Try it:
Make an exact copy of the listing below. Pictures stay out of it.

Data:
========================

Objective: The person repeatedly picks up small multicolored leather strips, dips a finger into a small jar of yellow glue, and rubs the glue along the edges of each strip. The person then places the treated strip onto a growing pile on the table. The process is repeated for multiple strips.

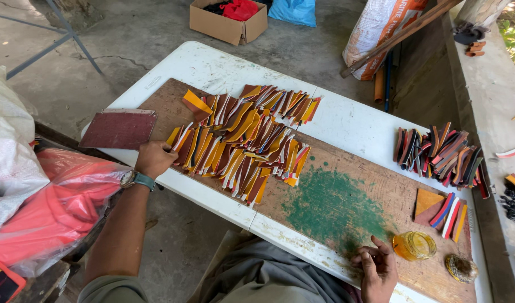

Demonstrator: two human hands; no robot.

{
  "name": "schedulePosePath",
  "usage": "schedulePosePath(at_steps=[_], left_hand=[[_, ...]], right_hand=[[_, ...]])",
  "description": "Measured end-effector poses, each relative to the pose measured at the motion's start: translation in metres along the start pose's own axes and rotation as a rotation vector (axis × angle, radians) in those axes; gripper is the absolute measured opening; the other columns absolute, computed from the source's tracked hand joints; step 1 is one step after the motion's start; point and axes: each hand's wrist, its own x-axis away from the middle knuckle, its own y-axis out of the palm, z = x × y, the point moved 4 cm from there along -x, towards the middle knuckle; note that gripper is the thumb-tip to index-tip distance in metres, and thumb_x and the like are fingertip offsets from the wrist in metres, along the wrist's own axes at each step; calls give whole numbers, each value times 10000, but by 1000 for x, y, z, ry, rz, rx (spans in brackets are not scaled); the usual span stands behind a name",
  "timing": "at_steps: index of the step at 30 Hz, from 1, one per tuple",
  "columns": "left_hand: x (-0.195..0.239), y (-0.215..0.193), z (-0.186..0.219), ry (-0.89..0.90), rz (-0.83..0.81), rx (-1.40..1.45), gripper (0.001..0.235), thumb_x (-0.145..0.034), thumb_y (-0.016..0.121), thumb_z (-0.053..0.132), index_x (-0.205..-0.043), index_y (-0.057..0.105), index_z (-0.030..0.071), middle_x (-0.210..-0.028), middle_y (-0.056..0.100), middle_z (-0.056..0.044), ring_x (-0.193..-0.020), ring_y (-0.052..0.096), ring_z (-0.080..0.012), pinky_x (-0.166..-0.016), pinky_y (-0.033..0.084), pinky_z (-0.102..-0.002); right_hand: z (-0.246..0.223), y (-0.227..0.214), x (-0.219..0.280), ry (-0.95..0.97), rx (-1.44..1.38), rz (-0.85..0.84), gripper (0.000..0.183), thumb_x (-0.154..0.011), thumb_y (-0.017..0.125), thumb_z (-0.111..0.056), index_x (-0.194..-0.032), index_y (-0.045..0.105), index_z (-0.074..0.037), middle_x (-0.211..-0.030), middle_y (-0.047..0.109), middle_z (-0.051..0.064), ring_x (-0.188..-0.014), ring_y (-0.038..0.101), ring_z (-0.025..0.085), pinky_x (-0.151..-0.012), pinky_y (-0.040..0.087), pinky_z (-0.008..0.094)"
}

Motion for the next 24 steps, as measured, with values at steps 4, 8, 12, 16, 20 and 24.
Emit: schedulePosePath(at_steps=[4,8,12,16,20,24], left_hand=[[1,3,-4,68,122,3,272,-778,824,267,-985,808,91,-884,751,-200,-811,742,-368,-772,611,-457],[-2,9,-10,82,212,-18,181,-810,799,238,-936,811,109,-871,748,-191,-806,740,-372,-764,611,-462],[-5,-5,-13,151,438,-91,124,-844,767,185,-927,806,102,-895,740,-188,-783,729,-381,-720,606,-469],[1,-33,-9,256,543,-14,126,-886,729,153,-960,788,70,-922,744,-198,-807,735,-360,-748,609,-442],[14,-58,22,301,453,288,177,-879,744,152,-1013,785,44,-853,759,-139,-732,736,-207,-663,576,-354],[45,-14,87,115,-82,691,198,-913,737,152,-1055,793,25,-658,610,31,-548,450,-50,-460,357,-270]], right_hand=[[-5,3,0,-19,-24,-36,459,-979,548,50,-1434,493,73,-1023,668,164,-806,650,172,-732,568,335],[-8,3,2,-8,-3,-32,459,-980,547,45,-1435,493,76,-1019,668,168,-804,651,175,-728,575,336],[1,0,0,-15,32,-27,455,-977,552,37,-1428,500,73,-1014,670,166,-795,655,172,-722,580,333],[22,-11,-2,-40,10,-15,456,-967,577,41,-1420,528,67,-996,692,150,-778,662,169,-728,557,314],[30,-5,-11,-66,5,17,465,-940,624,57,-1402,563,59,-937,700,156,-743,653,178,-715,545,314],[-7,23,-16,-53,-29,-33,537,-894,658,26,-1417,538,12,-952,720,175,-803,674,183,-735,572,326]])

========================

Result:
Objective: The person repeatedly picks up small multicolored leather strips, dips a finger into a small jar of yellow glue, and rubs the glue along the edges of each strip. The person then places the treated strip onto a growing pile on the table. The process is repeated for multiple strips.


Demonstrator: two human hands; no robot.

{
  "name": "schedulePosePath",
  "usage": "schedulePosePath(at_steps=[_], left_hand=[[_, ...]], right_hand=[[_, ...]])",
  "description": "Measured end-effector poses, each relative to the pose measured at the motion's start: translation in metres along the start pose's own axes and rotation as a rotation vector (axis × angle, radians) in those axes; gripper is the absolute measured opening; the other columns absolute, computed from the source's tracked hand joints; step 1 is one step after the motion's start; point and axes: each hand's wrist, its own x-axis away from the middle knuckle, its own y-axis out of the palm, z = x × y, the point moved 4 cm from there along -x, towards the middle knuckle; note that gripper is the thumb-tip to index-tip distance in metres, and thumb_x and the like are fingertip offsets from the wrist in metres, along the wrist's own axes at each step; calls give whole numbers, each value times 10000, but by 1000 for x, y, z, ry, rz, rx (spans in brackets are not scaled); the usual span stands behind a name",
  "timing": "at_steps: index of the step at 30 Hz, from 1, one per tuple",
  "columns": "left_hand: x (-0.195..0.239), y (-0.215..0.193), z (-0.186..0.219), ry (-0.89..0.90), rz (-0.83..0.81), rx (-1.40..1.45), gripper (0.001..0.235), thumb_x (-0.145..0.034), thumb_y (-0.016..0.121), thumb_z (-0.053..0.132), index_x (-0.205..-0.043), index_y (-0.057..0.105), index_z (-0.030..0.071), middle_x (-0.210..-0.028), middle_y (-0.056..0.100), middle_z (-0.056..0.044), ring_x (-0.193..-0.020), ring_y (-0.052..0.096), ring_z (-0.080..0.012), pinky_x (-0.166..-0.016), pinky_y (-0.033..0.084), pinky_z (-0.102..-0.002); right_hand: z (-0.246..0.223), y (-0.227..0.214), x (-0.219..0.280), ry (-0.95..0.97), rx (-1.44..1.38), rz (-0.85..0.84), gripper (0.000..0.183), thumb_x (-0.154..0.011), thumb_y (-0.017..0.125), thumb_z (-0.111..0.056), index_x (-0.194..-0.032), index_y (-0.045..0.105), index_z (-0.074..0.037), middle_x (-0.211..-0.030), middle_y (-0.047..0.109), middle_z (-0.051..0.064), ring_x (-0.188..-0.014), ring_y (-0.038..0.101), ring_z (-0.025..0.085), pinky_x (-0.151..-0.012), pinky_y (-0.040..0.087), pinky_z (-0.008..0.094)"
}

Motion for the next 24 steps, as measured, with values at steps 4, 8, 12, 16, 20 and 24.
Emit: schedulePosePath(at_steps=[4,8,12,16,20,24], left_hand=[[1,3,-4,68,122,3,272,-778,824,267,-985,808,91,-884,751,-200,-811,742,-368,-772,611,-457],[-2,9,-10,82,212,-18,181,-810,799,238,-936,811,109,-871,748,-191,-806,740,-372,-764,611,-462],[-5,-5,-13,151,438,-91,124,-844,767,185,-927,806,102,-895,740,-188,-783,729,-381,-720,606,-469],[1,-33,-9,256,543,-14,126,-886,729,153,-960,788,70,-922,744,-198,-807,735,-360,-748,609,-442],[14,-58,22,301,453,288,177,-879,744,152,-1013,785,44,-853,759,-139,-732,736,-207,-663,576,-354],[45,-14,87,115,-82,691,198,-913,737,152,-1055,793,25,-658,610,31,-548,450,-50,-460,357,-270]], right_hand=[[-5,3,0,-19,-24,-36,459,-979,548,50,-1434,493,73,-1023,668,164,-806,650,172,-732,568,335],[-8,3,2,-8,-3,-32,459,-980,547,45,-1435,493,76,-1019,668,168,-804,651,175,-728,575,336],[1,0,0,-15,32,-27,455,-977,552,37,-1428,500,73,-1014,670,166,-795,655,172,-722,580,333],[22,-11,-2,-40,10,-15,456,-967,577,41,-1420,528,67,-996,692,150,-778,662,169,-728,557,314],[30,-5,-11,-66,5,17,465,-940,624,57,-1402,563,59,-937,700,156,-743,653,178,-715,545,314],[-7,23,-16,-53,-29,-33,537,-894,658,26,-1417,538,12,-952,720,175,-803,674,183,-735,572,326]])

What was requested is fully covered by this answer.